Unsplash / Glenn Carstens-Peters

MANILA, Philippines — Television remains Filipinos’ top source of news on the government and politics, dwarfing the share of radio, the internet and newspapers.

According to respondents to a Pulse Asia survey in September, 91% of Filipinos get their political news from TV, while 49% said they get it from the radio, 48% said they get it online and only 3% said they get it from newspapers.

Of the 91% who said they get their news from TV, 82% of them said they get it from national TV, while 25% said they get it from local TV.

Most of those who said they got their news from the radio got it from local radio, while most of those who got their news online got it from Facebook.

Of those surveyed, 37% of said they received news from family and relatives, while 25% said they got it from friends and acquaintances.

TV declines, Facebook dominates Pinoy’s internet

Despite the continued dominance of TV, it has suffered a three-point decline in the past 10 months while radio and the internet have seen a steady increase throughout the same period.

Some 63% of Filipinos use the internet, the poll showed, with 59% of them accessing it more than once a day. 

Nearly all of them said they used the internet to access social media, while only 41% said they used it to consume news about the government and 24% said they consume news about the elections.
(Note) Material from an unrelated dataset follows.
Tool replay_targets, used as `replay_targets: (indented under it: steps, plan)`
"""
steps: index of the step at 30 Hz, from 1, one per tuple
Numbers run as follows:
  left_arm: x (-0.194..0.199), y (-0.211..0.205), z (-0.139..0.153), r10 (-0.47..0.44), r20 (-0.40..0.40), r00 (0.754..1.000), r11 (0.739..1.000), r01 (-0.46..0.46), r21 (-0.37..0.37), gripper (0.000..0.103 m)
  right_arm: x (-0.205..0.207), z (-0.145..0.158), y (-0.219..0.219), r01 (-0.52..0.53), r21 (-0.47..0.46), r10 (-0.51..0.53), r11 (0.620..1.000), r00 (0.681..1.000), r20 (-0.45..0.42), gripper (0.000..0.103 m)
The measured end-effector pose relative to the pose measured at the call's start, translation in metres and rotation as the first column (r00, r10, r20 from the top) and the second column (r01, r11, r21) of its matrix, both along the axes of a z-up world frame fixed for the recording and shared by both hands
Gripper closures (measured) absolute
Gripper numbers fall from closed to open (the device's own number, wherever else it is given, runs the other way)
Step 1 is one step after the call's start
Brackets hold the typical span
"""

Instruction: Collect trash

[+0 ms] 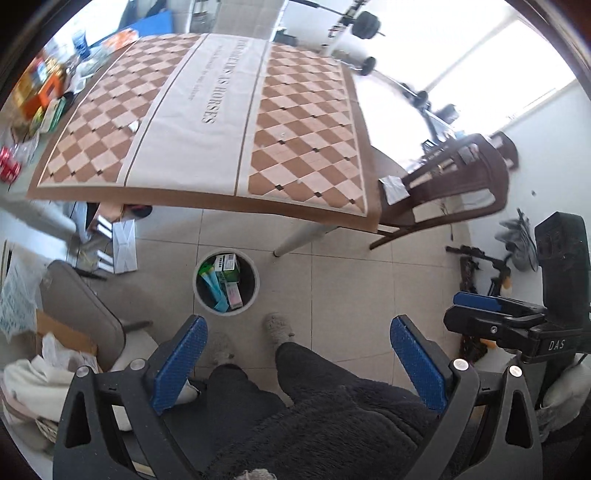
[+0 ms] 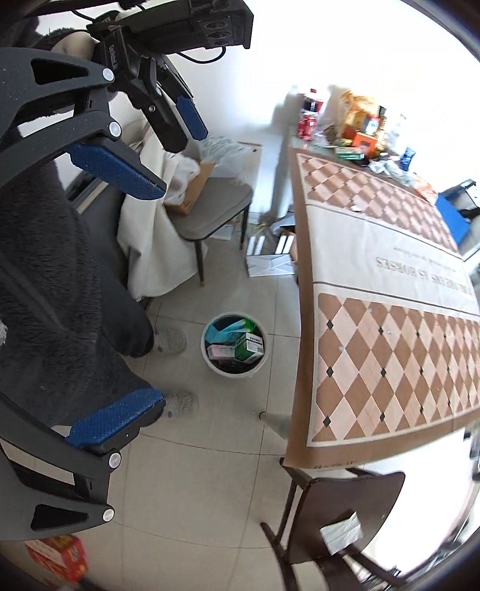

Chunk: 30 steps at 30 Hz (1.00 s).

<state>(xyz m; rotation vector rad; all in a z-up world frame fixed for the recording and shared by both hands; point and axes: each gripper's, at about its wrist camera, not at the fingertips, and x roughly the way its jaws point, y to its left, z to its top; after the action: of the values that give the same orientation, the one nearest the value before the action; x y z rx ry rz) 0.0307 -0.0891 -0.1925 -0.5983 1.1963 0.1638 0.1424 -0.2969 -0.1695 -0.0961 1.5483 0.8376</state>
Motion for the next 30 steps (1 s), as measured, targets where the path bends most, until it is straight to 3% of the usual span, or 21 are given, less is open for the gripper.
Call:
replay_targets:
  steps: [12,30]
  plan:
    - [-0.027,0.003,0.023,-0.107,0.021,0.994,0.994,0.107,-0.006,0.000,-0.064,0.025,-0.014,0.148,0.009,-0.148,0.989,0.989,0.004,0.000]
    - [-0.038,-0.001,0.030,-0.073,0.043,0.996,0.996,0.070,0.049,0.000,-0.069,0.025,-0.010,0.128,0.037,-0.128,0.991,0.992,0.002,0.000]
Facebook remains the top social media platform in the Philippines, with 99% of Filipinos saying that they have an account on it. It is followed by YouTube (57%), TikTok (17%), Instagram (14%) and Twitter (8%).

Facebook’s messaging platform Messenger is also the most used messaging application in the country, with 98% of Filipinos using it, overshadowing Viber (5%), WhatsApp (2%), Telegram (2%), WeChat (1%), Hangouts (0.3%), Signal (0.1%) and Line (0.03%).

Most Filipinos use messaging apps to talk to family and friends, but their conversations hardly touch on politics, the survey showed.

Pulse Asia said they surveyed 2,400 adults aged 18 and above for this poll, which has a ± 2% error margin at the 95% confidence level.

Digital News Report 2021, released by the Reuters Institute earlier this year, found that 87% of Filipinos said they got their news online, with 72% also saying they got their news through social media. Of respondents in that study, 61% said they got news through TV and 16% said they got it through newspapers.